[Task inputs Boundary: Start]

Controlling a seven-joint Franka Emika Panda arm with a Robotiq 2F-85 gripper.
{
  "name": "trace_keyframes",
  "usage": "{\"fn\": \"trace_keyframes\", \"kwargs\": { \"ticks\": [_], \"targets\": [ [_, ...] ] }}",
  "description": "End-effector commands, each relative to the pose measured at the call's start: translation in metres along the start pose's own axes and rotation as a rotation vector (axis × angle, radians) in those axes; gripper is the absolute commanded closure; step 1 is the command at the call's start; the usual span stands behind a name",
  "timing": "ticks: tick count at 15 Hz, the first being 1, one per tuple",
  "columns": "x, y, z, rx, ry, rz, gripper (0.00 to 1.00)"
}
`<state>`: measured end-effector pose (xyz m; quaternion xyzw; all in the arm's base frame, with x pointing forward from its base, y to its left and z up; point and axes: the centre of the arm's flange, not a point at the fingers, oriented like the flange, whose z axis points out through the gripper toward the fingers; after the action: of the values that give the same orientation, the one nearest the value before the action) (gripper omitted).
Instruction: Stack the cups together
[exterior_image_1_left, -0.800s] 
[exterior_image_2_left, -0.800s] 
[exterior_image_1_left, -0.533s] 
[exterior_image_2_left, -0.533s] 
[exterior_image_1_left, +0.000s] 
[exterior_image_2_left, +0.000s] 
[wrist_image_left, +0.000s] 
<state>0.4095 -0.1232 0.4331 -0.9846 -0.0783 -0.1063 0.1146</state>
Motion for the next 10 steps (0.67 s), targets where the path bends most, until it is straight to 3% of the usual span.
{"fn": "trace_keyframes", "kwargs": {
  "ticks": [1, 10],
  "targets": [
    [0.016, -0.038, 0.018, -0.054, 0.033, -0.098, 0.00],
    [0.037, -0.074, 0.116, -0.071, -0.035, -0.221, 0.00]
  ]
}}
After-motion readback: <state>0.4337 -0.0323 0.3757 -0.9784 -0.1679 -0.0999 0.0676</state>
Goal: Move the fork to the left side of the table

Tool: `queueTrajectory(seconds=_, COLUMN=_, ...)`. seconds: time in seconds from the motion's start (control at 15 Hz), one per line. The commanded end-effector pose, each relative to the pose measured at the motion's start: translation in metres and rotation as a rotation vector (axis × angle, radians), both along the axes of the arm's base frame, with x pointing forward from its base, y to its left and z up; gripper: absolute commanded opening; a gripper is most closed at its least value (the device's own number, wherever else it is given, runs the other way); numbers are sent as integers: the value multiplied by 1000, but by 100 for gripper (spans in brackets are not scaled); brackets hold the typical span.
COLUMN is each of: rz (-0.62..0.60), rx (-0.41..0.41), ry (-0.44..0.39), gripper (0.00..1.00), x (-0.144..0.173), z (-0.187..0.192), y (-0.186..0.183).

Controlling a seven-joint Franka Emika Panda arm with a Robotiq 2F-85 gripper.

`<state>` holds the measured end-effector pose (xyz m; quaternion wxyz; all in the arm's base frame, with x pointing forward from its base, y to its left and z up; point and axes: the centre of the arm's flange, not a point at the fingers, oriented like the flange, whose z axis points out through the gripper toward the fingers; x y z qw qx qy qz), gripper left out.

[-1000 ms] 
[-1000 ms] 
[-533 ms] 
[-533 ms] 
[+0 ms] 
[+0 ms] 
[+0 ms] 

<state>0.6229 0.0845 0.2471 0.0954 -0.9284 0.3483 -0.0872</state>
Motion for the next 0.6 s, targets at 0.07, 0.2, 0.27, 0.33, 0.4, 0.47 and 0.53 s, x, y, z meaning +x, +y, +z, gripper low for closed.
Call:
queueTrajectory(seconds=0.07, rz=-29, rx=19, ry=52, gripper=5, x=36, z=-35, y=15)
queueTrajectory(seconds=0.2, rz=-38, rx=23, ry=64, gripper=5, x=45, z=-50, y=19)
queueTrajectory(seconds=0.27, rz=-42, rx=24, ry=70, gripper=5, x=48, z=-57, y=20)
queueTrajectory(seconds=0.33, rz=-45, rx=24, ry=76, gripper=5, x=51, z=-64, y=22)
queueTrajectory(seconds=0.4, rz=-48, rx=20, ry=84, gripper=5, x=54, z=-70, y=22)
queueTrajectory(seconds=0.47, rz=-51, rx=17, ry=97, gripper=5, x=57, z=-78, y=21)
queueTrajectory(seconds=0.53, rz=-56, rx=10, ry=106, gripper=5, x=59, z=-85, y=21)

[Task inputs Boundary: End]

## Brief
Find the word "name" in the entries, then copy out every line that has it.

## Written solution
  "name": "trace_keyframes",
  "description": "End-effector commands, each relative to the pose measured at the call's start: translation in metres along the start pose's own axes and rotation as a rotation vector (axis × angle, radians) in those axes; gripper is the absolute commanded closure; step 1 is the command at the call's start; the usual span stands behind a name",

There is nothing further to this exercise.